Coup d'Etat / Abu Nidal (compilation)
release date: August 29, 1992
To speak of Muslimgauze is to evoke the musical spirit of Islam. For over ten years this solitary voice from Manchester has created a unique sound drawn from a mélange of Arabic and European instrumental music. From the very beginning the music has been based on drums and other percussion instruments. Recent advances have been attained through greater creative use of multi-track studios, but the core sound remains unchanged. Several tracks from the landmark "Abu Nidal" and "Coup d'Etat" albums constituted the first full length US release in 1988 (Soleilmoon : Sol 2).
Originally released in 1986/1987 in England, these two albums have been out of print for years and have never before been available on compact disc. "Abu Nidal/Coup d'Etat" is 72 minutes of rhythmic textures and hypnotic atmosphere, carrying the listener through the mountains and deserts of Islam, through shimmering heat waves and shifting sands. The intricate and mesmerizing textures created by Muslimgauze speak of cultures and peoples in conflict, of a time and place more imaginary than real.
Press release from Soleilmoon.
The following appeared on Concept.
This CD is the compilation of two albums "Coup d'Etat" and "Abu Nidal". It is a production of extreme politics and an international way to report on the situation of Islam in the world.
review by Cyrille Sottile
translation by T @ The Edge with the use of Power Translator
The following appeared on GRINDING into EMPTINESS.
I love pretty much everything I have heard from Muslimgauze, but this release just doesn't do it for me. It is decent, but very tribal. The part of Muslimgauze's music that I am normally most fond of -- the chaotic, noisy distortion -- is absent from this release. Generally, all the instruments used in "Coup D'Etat" are traditional Arabic instruments. Electronics are not present. I still enjoy parts of this release, but If I could do it over again, I would buy some more of Muslimgauze's newer material instead.
review by Scott Mallonee
This review originally appeared on G R I N D I N G i n t o E M P T I N E S S (2.08.98)
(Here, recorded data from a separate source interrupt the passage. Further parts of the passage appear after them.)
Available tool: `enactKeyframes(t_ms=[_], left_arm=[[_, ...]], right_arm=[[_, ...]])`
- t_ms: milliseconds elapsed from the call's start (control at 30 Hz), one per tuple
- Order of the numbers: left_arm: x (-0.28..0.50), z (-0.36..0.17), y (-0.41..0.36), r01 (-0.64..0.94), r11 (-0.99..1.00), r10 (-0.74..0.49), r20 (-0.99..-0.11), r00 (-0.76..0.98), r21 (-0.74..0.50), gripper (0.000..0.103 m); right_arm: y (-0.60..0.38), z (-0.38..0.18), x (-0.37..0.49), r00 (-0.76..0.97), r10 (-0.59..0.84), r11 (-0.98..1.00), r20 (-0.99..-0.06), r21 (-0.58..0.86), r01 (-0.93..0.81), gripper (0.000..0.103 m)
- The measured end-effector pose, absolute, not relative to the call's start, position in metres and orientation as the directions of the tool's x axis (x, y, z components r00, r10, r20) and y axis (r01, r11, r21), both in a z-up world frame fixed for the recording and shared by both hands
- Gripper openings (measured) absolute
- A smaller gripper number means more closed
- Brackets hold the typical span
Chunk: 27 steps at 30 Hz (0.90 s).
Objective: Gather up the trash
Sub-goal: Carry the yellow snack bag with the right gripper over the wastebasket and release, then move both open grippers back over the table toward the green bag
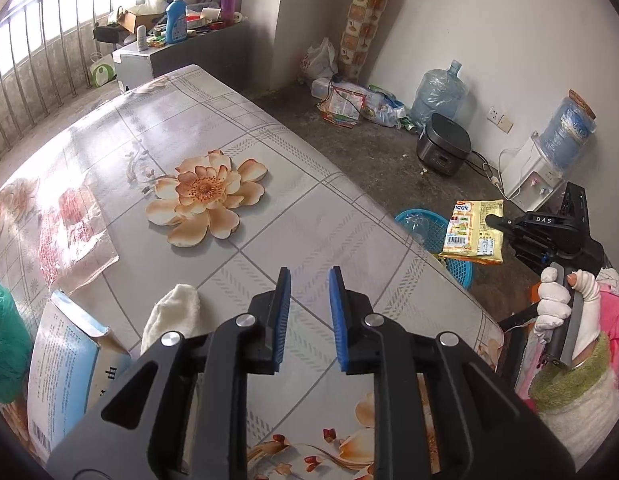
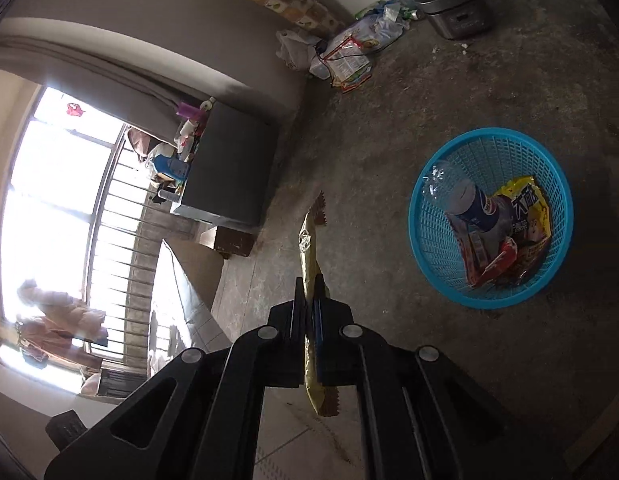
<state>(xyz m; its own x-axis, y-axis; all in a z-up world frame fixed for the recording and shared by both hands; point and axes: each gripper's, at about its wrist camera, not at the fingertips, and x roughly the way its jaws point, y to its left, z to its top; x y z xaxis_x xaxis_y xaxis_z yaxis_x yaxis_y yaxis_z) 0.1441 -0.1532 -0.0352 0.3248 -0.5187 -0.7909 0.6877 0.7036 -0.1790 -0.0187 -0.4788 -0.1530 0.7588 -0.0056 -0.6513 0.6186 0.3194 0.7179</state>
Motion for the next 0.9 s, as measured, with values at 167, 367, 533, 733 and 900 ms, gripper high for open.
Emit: enactKeyframes(t_ms=[167,367,533,733,900], left_arm=[[0.138,-0.021,-0.136,0.670,0.722,-0.524,-0.770,0.365,-0.173,0.033],[0.132,-0.002,-0.108,0.643,0.749,-0.523,-0.737,0.427,-0.160,0.051],[0.130,0.004,-0.087,0.612,0.771,-0.524,-0.721,0.453,-0.176,0.059],[0.126,0.017,-0.068,0.587,0.781,-0.555,-0.668,0.496,-0.214,0.068],[0.120,0.034,-0.056,0.583,0.783,-0.575,-0.612,0.543,-0.218,0.075]], right_arm=[[-0.540,-0.223,-0.039,0.646,-0.086,0.192,-0.758,0.624,0.758,0.005],[-0.569,-0.291,-0.035,0.482,-0.067,0.123,-0.874,0.472,0.873,0.042],[-0.562,-0.293,-0.044,0.508,-0.113,0.131,-0.854,0.494,0.859,0.053],[-0.527,-0.239,-0.052,0.568,-0.177,0.220,-0.804,0.530,0.819,0.053],[-0.473,-0.158,-0.031,0.612,-0.266,0.466,-0.745,0.457,0.758,0.070]])
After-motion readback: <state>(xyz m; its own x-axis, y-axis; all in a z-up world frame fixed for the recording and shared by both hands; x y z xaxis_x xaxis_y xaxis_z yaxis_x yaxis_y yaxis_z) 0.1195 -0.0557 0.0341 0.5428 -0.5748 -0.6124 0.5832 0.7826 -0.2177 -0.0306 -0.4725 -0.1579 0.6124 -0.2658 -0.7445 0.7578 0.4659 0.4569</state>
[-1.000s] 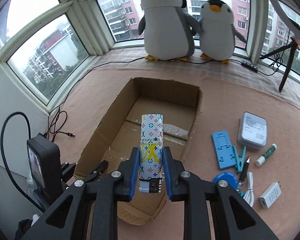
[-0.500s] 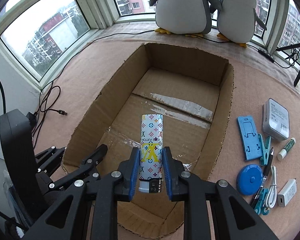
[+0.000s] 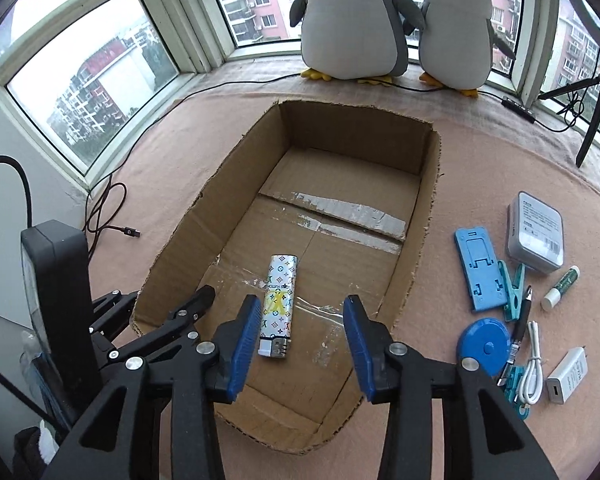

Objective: Organize rigid objects
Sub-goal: 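Move the right gripper to the white power adapter and grasp it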

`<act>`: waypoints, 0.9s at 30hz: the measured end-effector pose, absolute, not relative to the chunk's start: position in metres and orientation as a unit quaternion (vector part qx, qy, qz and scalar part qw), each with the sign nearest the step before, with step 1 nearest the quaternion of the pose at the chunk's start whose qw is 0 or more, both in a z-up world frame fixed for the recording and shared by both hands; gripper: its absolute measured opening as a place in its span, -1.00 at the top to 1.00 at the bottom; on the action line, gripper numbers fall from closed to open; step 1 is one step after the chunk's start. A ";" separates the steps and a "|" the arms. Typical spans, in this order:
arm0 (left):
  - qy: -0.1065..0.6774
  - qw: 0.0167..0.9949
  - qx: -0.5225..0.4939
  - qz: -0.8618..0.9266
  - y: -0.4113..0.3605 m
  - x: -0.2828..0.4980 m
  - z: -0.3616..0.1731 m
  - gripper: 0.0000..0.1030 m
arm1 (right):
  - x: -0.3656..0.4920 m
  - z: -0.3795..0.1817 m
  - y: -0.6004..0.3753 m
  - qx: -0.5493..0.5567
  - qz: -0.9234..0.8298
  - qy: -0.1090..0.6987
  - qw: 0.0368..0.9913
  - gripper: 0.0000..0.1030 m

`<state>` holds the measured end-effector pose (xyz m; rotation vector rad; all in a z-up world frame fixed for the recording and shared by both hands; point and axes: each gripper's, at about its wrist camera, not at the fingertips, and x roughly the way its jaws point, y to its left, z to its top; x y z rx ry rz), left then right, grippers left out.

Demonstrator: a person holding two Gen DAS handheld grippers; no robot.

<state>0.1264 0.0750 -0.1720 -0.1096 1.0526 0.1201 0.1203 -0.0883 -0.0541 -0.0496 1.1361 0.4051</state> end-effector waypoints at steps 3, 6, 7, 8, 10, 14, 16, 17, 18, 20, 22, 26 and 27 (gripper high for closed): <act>0.502 0.862 -0.053 0.057 0.075 0.127 -0.172 0.42 | 0.114 -0.042 -0.102 -0.030 0.181 0.520 0.834 0.24; 0.501 0.862 -0.052 0.057 0.075 0.126 -0.172 0.42 | 0.110 -0.032 -0.123 -0.029 0.164 0.506 0.846 0.22; 0.501 0.862 -0.052 0.057 0.075 0.127 -0.172 0.42 | 0.108 -0.028 -0.131 -0.028 0.154 0.500 0.852 0.17; 0.501 0.862 -0.052 0.057 0.075 0.126 -0.172 0.42 | 0.107 -0.025 -0.139 -0.027 0.144 0.492 0.858 0.14; 0.501 0.862 -0.052 0.057 0.075 0.127 -0.172 0.41 | 0.104 -0.020 -0.157 -0.024 0.122 0.479 0.869 0.05; 0.501 0.862 -0.051 0.057 0.075 0.126 -0.172 0.41 | 0.101 -0.016 -0.195 -0.006 0.083 0.474 0.877 0.04; 0.501 0.862 -0.051 0.057 0.075 0.127 -0.172 0.41 | 0.100 -0.016 -0.215 0.004 0.063 0.476 0.877 0.04; 0.502 0.862 -0.051 0.057 0.075 0.127 -0.172 0.41 | 0.099 -0.016 -0.224 0.007 0.053 0.477 0.877 0.04; 0.501 0.862 -0.051 0.057 0.074 0.127 -0.172 0.41 | 0.098 -0.017 -0.234 0.009 0.043 0.479 0.877 0.04; 0.501 0.862 -0.050 0.057 0.074 0.127 -0.172 0.41 | 0.098 -0.021 -0.252 0.017 0.020 0.485 0.874 -0.01; 0.501 0.862 -0.050 0.057 0.074 0.127 -0.172 0.41 | 0.097 -0.026 -0.270 0.027 -0.008 0.493 0.869 -0.21; 0.501 0.862 -0.051 0.057 0.074 0.127 -0.172 0.41 | 0.098 -0.041 -0.301 0.052 -0.051 0.518 0.852 -0.24; 0.501 0.862 -0.051 0.057 0.074 0.127 -0.172 0.41 | 0.099 -0.046 -0.307 0.061 -0.058 0.525 0.847 -0.24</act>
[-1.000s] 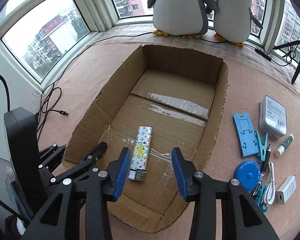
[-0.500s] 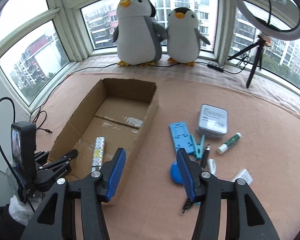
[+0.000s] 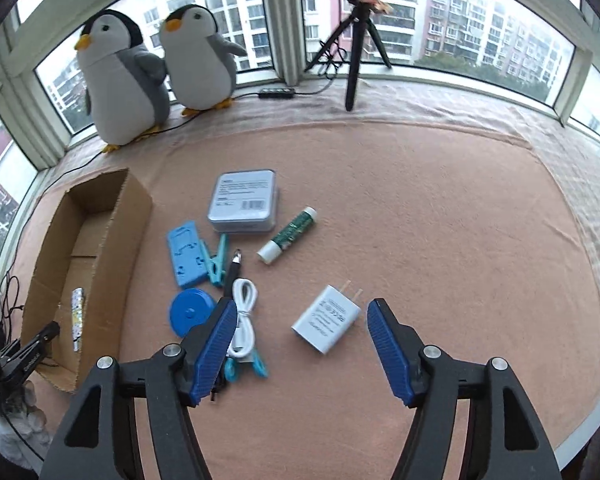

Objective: Organize rigid objects
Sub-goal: 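Move the right gripper to the white power adapter and grasp it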

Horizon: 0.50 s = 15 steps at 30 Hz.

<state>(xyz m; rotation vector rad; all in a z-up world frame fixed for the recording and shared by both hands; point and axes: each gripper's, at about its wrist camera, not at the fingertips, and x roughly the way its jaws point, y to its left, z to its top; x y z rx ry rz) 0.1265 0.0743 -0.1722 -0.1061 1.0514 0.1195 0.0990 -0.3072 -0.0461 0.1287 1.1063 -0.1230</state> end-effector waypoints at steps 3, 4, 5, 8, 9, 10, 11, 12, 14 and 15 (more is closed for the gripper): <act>0.501 0.862 -0.050 0.056 0.074 0.127 -0.172 0.41 | 0.103 -0.061 -0.322 0.090 -0.072 0.543 0.832 -0.24; 0.501 0.862 -0.050 0.056 0.074 0.126 -0.172 0.41 | 0.103 -0.066 -0.326 0.099 -0.078 0.547 0.828 -0.24; 0.501 0.862 -0.050 0.056 0.074 0.126 -0.172 0.41 | 0.104 -0.070 -0.331 0.109 -0.082 0.551 0.823 -0.24; 0.501 0.862 -0.050 0.056 0.074 0.126 -0.172 0.41 | 0.109 -0.083 -0.339 0.142 -0.086 0.564 0.809 -0.24; 0.501 0.862 -0.050 0.056 0.074 0.126 -0.172 0.41 | 0.110 -0.086 -0.341 0.148 -0.089 0.568 0.804 -0.24; 0.501 0.862 -0.050 0.056 0.074 0.126 -0.172 0.41 | 0.112 -0.090 -0.343 0.154 -0.092 0.574 0.799 -0.24; 0.501 0.862 -0.050 0.056 0.074 0.127 -0.172 0.41 | 0.114 -0.094 -0.344 0.161 -0.093 0.579 0.794 -0.24; 0.501 0.862 -0.050 0.056 0.074 0.126 -0.172 0.41 | 0.116 -0.098 -0.345 0.168 -0.093 0.583 0.790 -0.24; 0.501 0.862 -0.050 0.056 0.074 0.127 -0.172 0.41 | 0.119 -0.103 -0.346 0.178 -0.095 0.589 0.783 -0.24; 0.501 0.862 -0.050 0.056 0.074 0.126 -0.172 0.41 | 0.120 -0.106 -0.346 0.180 -0.096 0.591 0.780 -0.24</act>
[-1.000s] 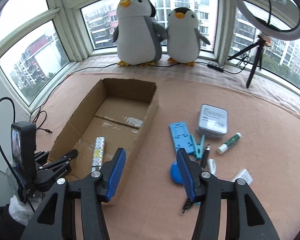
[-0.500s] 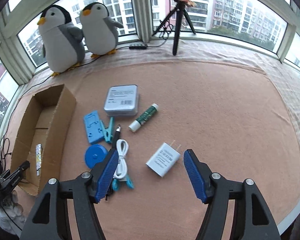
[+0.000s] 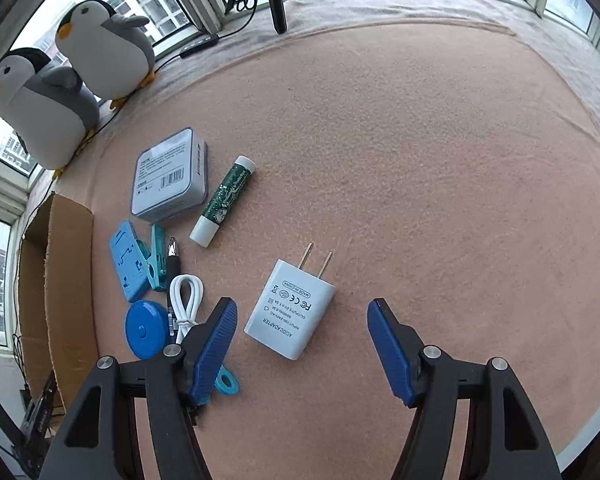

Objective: Organize rigid objects
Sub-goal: 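Move the right gripper to the white power adapter and grasp it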

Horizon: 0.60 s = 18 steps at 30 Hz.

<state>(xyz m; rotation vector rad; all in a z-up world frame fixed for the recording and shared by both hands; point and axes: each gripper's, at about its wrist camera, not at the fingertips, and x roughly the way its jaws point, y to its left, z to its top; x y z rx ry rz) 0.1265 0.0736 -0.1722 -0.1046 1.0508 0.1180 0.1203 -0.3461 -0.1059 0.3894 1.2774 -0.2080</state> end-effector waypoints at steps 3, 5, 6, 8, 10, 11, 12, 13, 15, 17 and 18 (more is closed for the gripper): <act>0.501 0.862 -0.050 0.056 0.074 0.127 -0.172 0.41 | 0.124 -0.113 -0.345 0.186 -0.097 0.599 0.773 -0.24; 0.501 0.862 -0.050 0.057 0.074 0.127 -0.172 0.41 | 0.127 -0.117 -0.344 0.184 -0.097 0.605 0.769 -0.24; 0.501 0.862 -0.050 0.057 0.074 0.126 -0.172 0.41 | 0.128 -0.119 -0.343 0.183 -0.098 0.606 0.768 -0.23; 0.501 0.862 -0.049 0.056 0.073 0.126 -0.172 0.41 | 0.130 -0.119 -0.342 0.174 -0.100 0.605 0.770 -0.23; 0.501 0.862 -0.049 0.056 0.073 0.126 -0.172 0.41 | 0.133 -0.120 -0.341 0.167 -0.101 0.606 0.771 -0.22; 0.501 0.862 -0.049 0.056 0.073 0.126 -0.172 0.41 | 0.133 -0.120 -0.341 0.162 -0.103 0.607 0.771 -0.20; 0.501 0.862 -0.049 0.056 0.073 0.126 -0.172 0.41 | 0.135 -0.120 -0.340 0.156 -0.105 0.608 0.772 -0.13; 0.501 0.862 -0.049 0.056 0.073 0.126 -0.172 0.41 | 0.135 -0.121 -0.339 0.148 -0.108 0.608 0.772 -0.06; 0.501 0.862 -0.050 0.056 0.073 0.126 -0.172 0.41 | 0.135 -0.121 -0.338 0.135 -0.109 0.610 0.774 0.02; 0.500 0.863 -0.051 0.056 0.072 0.126 -0.172 0.41 | 0.135 -0.121 -0.337 0.123 -0.113 0.610 0.774 0.16; 0.500 0.863 -0.052 0.056 0.072 0.126 -0.172 0.41 | 0.135 -0.121 -0.338 0.119 -0.114 0.610 0.775 0.26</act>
The following appears in All Music Guide.
The re-release of these two recordings, which had been long out of print at the time, brought some changes to what had been done before. The first side of Abu, the lengthy "Gulfwar," was left off entirely, while Coup's "Una Voca" was removed in favor of three other songs: "Tabula Rasa II" and "Tonton Macoutes II," sequels of sorts to the originals from Coup, and "Jarnail Singh," an otherwise unavailable song which, for the most part, gently lopes along to a nicely ambient background, right down to bird calls and other noises from nature. There's an odd little vocal/noise loop of a false ending to keep the listener a bit on edge, though! Meanwhile, the packaging was revamped to include a variety of new images from around the Muslim world.
review by Ned Raggett
All Music Guide
The following appears on iTunes.
The rougher, much more upfront drumming at the start of Tabula Rasa marks the album immediately as a slightly harsher Muslimgauze effort; while not as notably distorted as later releases, this steps away from the smoother sounds heard earlier the same year on Abu Nidal (though containing the initial percussion with a straightforward 4/4 disco pulse Is at once perversely amusing and marvellously catchy). what makes the album stand out all the more is the curious lack or Palestinian/Islamic-inspired titles or a statement of purpose; if anything, the album perhaps refers to the contemporaneous situation in Haiti, with song titles mostly in French and one specifically referring to the "Tonton Macoutes", the gangs of armed thugs used by the Duvalier government to keep the populace in check. For all this though, it's still Muslimgauze at base, and the music is recognisably his, if not quite as distinct here than elsewhere; in spots his knack for compelling music via repetition deserts him, resulting in grooves that go on far too long. When he's spot on, though, it all works wonderfully, as with the electronic/acoustic echoes in the background of "Emeute" or the wind instruments and clattering percussion which carries "Degage". Slightly unexpected touches like the layered flute sounds which begin "Sapere Aude", drenched in reverb and made all the more beautiful while, thanks to the relentless rhythm in the arrangement, not sounding at all like bad new-age hash, definitely make this album something worth looking into.